In 2003, South Africa had a disastrous World Cup at home in which they could not make it past the Group Stage. But they were still the undisputed second-best team in the world (after Australia).
22 year-old Graeme Smith had been made South Africa’s captain in both the formats amidst wide skepticism and criticism.
Now, they were touring England that same summer.
An ODI tri-series preceded the Test tour. South Africa’s problems were compounded after a poor showing and a thrashing at the hands of England in the final.
The Test series was to follow.
South Africa needed to restore some lost pride. After all, they had won 11 and lost just 2 (both to Australia) of their previous 14 Test series since the new millennium.

For a man nicknamed “Biff” for his muscular presence, Smith had not cut an imposing figure yet – his failure rate in his first ten Tests was 70% – entirely unacceptable for a specialist batsman.

England, meanwhile, had lost their previous two Ashes and only won two home series (against Sri Lanka and Zimbabwe) in the last two years. Hussain, still the Test skipper, was desperate to do well.
Previously, England had dominated South Africa at home having won 10 of the 13 series (including the previous tour in 1998). South Africa had just won two.

The series-opener in Birmingham in July 2003 was a high-scoring draw. Smith scored a brisk 277 in the first innings – the highest Test score by a South African batsman at the time and followed that up with a quickfire 85 in the second.
The match had serious ramifications as a worn out Hussain resigned as Test captain and handed over the mantle to Vaughan.
Lord’s hosted the second Test. It was Smith’s twelfth since debut and only his fourth as captain. England, put in, were knocked over for 173 by Makhaya Ntini and Andrew Hall.
In reply, South Africa amassed 682 for 6 – their highest innings-score till date in England. Graeme Smith and Herschelle Gibbs put together their second century partnership of the series adding 133 for the opening wicket. Smith was the aggressor and he notched up his ton in just 155 deliveries.
A listless English bowling attack was taken to the cleaners as Smith registered a successive double hundred in just 287 deliveries. This was only the seventh instance of a consecutive double hundred in Test cricket history (the feat has been achieved only twice more thereafter).
The second-wicket stand of 257 between him and Gary Kirsten (108) put South Africa in a commanding position. But Smith was not done yet. He combined with Boeta Dippenaar and added 123 for the third-wicket before finally being dismissed for 259.
England did put up a fight in the second innings with Andrew Flintoff blasting a hundred but it was a case of too little too late. Ntini picked up a second fifer in the match. The hosts were bowled out for 417. South Africa won by an innings and 92 runs.

Graeme Smith’s Batting Impact was 6.93 – by far the highest in the match.
In fact, it was staggering that Smith’s Batting Impact was marginally higher than the impact of all the South African batsmen put together.
Smith failed as a batsman in the next three Tests ( Batting Impact of less than 1) but so commanding were his performances in Birmingham and Lord’s that he still emerged as South Africa’s second-highest impact batsman of the series (after Gary Kirsten).

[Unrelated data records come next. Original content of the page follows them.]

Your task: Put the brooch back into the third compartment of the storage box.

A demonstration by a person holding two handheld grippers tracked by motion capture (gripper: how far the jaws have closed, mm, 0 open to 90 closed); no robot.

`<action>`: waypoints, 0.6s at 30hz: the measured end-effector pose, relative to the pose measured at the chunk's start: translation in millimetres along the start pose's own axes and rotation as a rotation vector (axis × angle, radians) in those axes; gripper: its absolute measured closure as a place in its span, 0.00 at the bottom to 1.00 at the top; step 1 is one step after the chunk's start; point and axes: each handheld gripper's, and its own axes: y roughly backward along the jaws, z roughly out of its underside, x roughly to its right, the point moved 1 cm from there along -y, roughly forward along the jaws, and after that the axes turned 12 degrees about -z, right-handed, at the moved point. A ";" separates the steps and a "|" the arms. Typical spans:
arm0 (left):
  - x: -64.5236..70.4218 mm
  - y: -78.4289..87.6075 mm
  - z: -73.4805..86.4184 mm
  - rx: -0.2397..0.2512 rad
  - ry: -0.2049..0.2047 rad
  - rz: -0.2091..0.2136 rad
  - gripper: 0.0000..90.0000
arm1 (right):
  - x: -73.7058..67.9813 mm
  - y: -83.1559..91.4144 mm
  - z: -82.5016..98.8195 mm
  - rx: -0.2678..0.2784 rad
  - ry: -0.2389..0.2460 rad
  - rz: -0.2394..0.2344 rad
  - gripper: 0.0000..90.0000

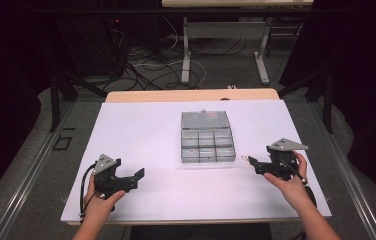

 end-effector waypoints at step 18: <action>1.0 1.9 1.3 -0.004 -0.001 -0.005 0.01 | 8.7 -10.8 -16.1 -0.091 0.017 -0.057 0.35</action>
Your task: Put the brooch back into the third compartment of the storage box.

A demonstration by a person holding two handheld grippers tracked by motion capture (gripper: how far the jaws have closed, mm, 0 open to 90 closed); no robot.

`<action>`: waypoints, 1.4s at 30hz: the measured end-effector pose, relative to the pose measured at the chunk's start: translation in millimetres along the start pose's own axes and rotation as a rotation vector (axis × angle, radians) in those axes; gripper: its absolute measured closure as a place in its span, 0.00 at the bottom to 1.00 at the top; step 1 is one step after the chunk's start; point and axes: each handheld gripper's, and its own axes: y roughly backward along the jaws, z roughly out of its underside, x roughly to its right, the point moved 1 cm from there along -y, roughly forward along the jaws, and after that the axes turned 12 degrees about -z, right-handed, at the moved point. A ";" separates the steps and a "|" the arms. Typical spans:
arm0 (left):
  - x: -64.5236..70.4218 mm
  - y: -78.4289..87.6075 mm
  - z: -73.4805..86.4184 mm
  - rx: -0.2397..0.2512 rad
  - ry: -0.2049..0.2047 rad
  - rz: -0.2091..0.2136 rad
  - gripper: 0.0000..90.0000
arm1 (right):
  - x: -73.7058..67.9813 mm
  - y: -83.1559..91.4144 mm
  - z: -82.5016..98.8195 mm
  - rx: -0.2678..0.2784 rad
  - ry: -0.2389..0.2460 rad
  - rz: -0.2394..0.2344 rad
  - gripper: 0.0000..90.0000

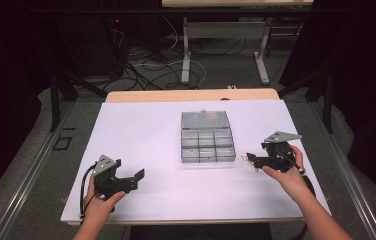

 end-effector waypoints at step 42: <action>2.5 -1.9 0.3 -0.007 -0.013 0.008 0.01 | 18.3 -38.2 -6.6 -0.294 -0.020 -0.028 0.61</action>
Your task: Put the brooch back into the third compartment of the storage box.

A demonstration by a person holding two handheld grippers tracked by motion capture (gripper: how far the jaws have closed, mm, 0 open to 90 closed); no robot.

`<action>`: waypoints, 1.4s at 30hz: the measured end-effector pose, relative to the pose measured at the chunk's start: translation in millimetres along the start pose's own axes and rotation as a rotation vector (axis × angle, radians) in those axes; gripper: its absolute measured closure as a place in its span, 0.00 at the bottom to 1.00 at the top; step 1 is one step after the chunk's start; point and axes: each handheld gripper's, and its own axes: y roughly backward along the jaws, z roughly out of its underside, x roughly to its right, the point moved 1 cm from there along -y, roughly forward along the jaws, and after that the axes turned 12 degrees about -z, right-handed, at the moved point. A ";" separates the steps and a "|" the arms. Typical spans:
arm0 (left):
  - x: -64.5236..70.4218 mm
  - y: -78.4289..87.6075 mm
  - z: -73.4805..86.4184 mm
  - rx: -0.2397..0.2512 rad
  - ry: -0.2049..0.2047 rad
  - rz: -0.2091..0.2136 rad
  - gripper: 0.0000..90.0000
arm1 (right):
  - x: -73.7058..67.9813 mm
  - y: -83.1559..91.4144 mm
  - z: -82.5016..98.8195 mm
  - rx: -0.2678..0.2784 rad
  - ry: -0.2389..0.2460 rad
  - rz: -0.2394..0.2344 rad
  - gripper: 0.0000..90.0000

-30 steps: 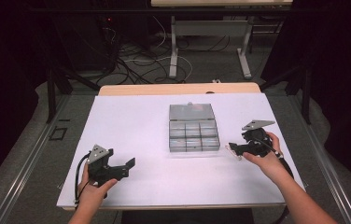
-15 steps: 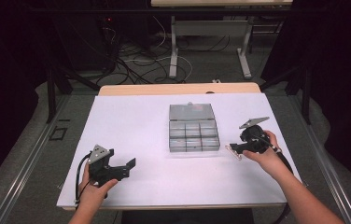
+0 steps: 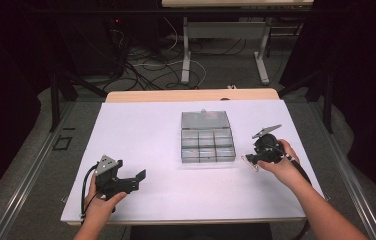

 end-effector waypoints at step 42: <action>0.1 -1.9 0.4 -0.015 0.002 0.001 0.02 | 15.7 -29.3 -2.6 -0.113 -0.185 -0.062 0.84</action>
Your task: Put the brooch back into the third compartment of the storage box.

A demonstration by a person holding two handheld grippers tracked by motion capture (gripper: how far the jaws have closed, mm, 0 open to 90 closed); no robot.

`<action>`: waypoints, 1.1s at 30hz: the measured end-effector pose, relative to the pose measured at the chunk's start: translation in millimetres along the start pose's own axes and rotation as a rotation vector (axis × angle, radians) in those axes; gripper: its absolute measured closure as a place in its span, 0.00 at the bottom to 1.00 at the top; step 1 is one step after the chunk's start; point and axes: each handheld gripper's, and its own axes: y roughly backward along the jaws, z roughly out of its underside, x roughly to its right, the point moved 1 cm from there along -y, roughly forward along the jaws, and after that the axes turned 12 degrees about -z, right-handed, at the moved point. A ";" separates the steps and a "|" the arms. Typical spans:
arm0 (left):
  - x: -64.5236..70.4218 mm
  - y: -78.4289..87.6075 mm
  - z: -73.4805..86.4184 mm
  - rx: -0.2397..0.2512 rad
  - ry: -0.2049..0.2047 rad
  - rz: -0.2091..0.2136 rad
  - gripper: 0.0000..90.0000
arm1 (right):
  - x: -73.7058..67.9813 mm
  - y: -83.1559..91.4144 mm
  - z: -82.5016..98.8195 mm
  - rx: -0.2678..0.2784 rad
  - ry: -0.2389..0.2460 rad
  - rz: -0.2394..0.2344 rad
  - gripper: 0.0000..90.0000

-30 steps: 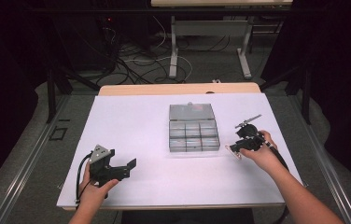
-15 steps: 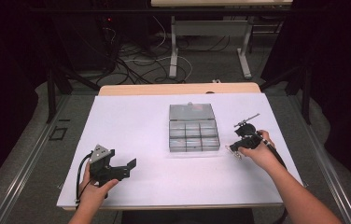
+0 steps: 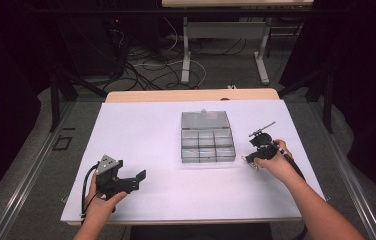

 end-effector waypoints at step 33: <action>0.0 -0.4 0.2 0.000 -0.003 -0.001 0.02 | 0.2 1.7 1.1 -0.005 0.042 -0.018 0.90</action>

In a see-saw battle, England came from behind to draw level the five-match series at 2-2.
South Africa let go of the advantage they had gained after the first two Tests. But historically and with all that had transpired in the last six months, it was not a bad series result for South Africa.
It set a foundation. They would win their next two Test series in England.

From 1.87 to 2.88.

Smith’s career Batting Impact increased by 54% from the Lord’s Test.
Hereafter, Smith was the sixth-highest impact batsman in the world (behind Kumar Sangakkara, AB de Villiers, Misbah-ul-Haq, Matthew Hayden and Jacques Kallis) till he retired.

Smith is the third-highest impact batsman in South Africa’s Test cricket history after de Villiers and Kallis.

He is the third-highest impact opener (after Jack Hobbs and Len Hutton) in the history of Test cricket.

Smith remains South Africa’s greatest series-winner with the bat with seven series-defining ( SD ) performances (Kallis also has 7 but in higher number of matches).

It is safe to say that this series marked a turning point.



Nikhil Narain
Art- Gokul Chakravarthy

 NOTE: Impact Index has undergone an upgradation in November 2015, and though 95% of its findings remain the same, there have been some minor shifts. This piece was updated post that, and is up-to-date as of August 2016.